Data segment =>
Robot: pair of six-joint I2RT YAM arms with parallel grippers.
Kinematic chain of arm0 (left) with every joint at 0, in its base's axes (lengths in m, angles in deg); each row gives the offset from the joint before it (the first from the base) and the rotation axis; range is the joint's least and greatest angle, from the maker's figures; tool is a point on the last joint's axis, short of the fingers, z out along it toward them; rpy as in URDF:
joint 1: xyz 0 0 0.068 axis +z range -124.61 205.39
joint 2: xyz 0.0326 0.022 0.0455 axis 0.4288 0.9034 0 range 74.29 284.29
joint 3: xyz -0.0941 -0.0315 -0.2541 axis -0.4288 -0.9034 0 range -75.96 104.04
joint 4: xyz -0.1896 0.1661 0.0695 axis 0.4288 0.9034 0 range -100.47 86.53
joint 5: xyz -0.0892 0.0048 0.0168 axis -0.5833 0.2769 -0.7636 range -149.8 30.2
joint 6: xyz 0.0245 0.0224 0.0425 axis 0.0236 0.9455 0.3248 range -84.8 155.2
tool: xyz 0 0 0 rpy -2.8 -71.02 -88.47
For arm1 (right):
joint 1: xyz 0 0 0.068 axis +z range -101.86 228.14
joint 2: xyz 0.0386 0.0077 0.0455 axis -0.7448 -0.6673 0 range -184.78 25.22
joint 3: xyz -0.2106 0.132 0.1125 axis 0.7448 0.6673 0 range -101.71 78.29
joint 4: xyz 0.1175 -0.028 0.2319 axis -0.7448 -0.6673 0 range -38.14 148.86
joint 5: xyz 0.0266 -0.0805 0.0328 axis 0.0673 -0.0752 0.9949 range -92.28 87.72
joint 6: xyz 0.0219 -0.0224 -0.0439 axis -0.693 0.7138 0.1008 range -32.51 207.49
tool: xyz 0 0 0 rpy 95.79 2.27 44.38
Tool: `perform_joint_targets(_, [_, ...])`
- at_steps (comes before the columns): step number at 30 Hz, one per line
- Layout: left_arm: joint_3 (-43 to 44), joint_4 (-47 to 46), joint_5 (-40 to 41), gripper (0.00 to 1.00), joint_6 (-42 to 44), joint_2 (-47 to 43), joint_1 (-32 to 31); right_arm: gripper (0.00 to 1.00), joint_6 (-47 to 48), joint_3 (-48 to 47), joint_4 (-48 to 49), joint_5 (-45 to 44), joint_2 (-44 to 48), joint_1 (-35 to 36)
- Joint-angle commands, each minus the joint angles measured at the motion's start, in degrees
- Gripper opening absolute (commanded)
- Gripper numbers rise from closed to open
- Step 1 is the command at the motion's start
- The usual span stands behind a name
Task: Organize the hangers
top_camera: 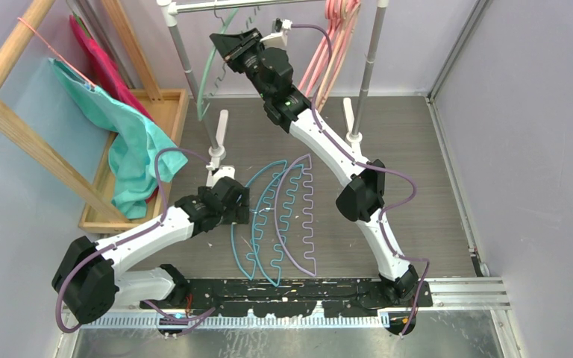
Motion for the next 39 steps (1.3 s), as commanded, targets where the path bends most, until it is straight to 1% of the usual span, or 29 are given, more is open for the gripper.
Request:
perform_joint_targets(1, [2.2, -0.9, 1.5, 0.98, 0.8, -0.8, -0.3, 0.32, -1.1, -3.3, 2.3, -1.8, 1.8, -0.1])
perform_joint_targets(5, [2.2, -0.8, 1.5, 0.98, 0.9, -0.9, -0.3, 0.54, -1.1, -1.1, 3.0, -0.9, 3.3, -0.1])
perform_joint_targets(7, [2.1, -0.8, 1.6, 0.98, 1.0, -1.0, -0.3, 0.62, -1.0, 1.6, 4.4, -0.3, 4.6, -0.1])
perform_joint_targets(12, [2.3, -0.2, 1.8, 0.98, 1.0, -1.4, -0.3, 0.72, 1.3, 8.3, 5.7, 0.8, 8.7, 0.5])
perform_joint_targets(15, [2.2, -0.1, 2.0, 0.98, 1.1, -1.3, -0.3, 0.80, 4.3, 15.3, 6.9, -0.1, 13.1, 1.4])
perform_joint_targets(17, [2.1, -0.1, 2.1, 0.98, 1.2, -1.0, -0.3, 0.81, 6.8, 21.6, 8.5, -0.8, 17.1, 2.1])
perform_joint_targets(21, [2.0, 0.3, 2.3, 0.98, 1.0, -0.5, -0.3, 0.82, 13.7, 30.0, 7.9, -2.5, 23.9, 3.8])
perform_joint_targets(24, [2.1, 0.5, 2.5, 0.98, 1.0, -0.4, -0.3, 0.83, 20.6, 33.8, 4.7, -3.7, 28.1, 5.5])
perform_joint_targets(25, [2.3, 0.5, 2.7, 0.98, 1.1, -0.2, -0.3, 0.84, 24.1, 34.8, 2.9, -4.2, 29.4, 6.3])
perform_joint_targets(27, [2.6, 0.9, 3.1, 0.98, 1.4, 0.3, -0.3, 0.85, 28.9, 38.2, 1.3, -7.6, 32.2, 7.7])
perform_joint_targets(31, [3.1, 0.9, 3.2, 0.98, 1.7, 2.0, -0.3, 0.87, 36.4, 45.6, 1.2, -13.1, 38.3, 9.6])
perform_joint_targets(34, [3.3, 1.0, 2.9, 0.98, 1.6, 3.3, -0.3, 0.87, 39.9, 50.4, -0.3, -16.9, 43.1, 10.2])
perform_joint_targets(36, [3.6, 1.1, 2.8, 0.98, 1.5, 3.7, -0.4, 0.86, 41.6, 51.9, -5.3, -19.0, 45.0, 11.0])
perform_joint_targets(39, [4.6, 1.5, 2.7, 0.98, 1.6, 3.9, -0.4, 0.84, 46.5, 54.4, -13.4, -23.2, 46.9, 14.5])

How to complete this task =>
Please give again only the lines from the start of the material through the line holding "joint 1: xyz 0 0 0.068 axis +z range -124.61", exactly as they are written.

Finished exercise =>
Robot: pair of six-joint I2RT YAM arms with parallel grippers.
Kinematic chain of arm0 (left) with every joint at 0, in its base's axes (lengths in m, angles in deg); each row gives the offset from the joint before it (the first from the base) and the rotation axis; range is the joint's least and greatest angle, from the maker's figures; tool is a point on the last joint's axis, short of the fingers, z out along it toward them; rpy as in URDF:
joint 1: xyz 0 0 0.068 axis +z range -124.61 205.39

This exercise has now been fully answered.